8. Compensation Upon Termination or During Disability. In the event of
Executive's Disability or termination of his employment under this Agreement
during the Employment Period, the Company will provide Executive with the
payments and benefits set forth below. The Executive agrees that the Company has
the right to deduct any amounts owed by the Executive to the Company for any
reason, including, without limitation, due to the Executive's misappropriation
of Company funds, from the payments set forth in this Section 8.
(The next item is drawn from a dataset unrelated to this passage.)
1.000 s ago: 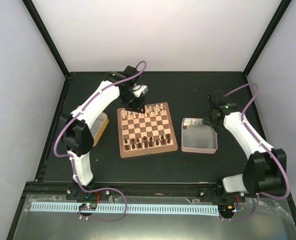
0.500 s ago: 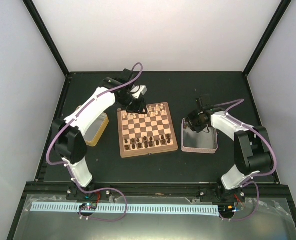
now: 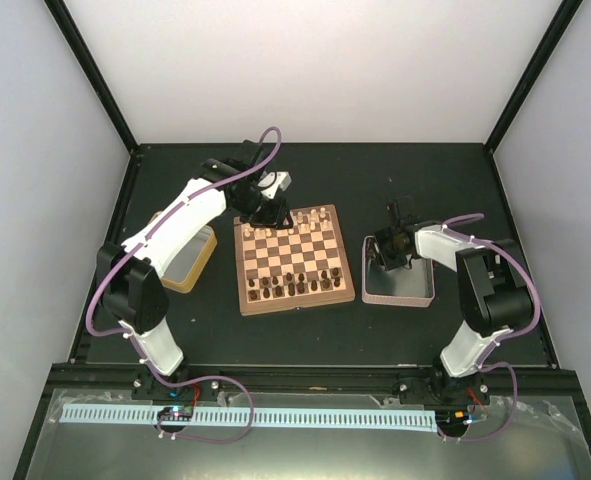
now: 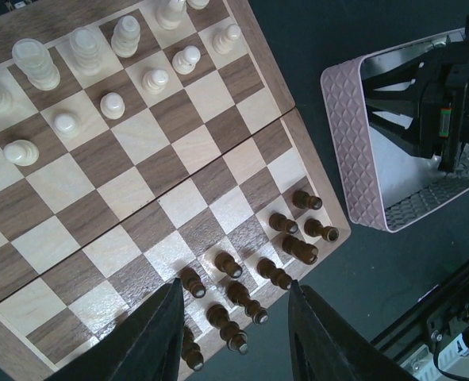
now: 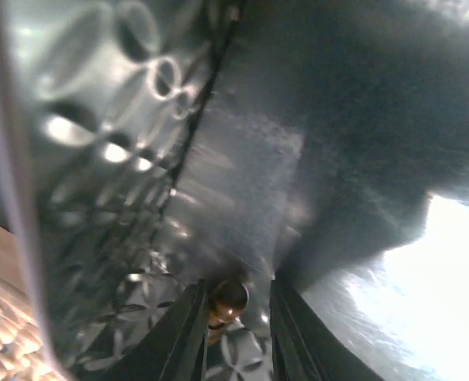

(a) Termination By Company without Cause or By Executive for
Good Reason. If Executive's employment is terminated by the Company without
Cause or by Executive for Good Reason:
(i) the Company will pay to Executive in a single
lump sum payment (A) his Base Salary and accrued vacation pay through
the Date of Termination, as soon as practicable following the Date of
Termination, and (B) the product obtained by multiplying the
Executive's Average Annual Compensation by two (2), unless the
termination is by the Executive under the provisions of Section 6(e),
in which event the multiplier shall be one (1). For purposes of this
Agreement Average Annual Compensation is the average of the Executive's
annual compensation, base salary and bonus, for the two year period
immediately preceding the date of this Agreement;
(ii) at its sole option, to be exercised on or before
the Date of Termination, the Company shall either (i) pay the Executive
a sum equal to eighteen (18) times the lesser of either the monthly
cost of COBRA coverage applicable to Company or $1,200.00, or (ii)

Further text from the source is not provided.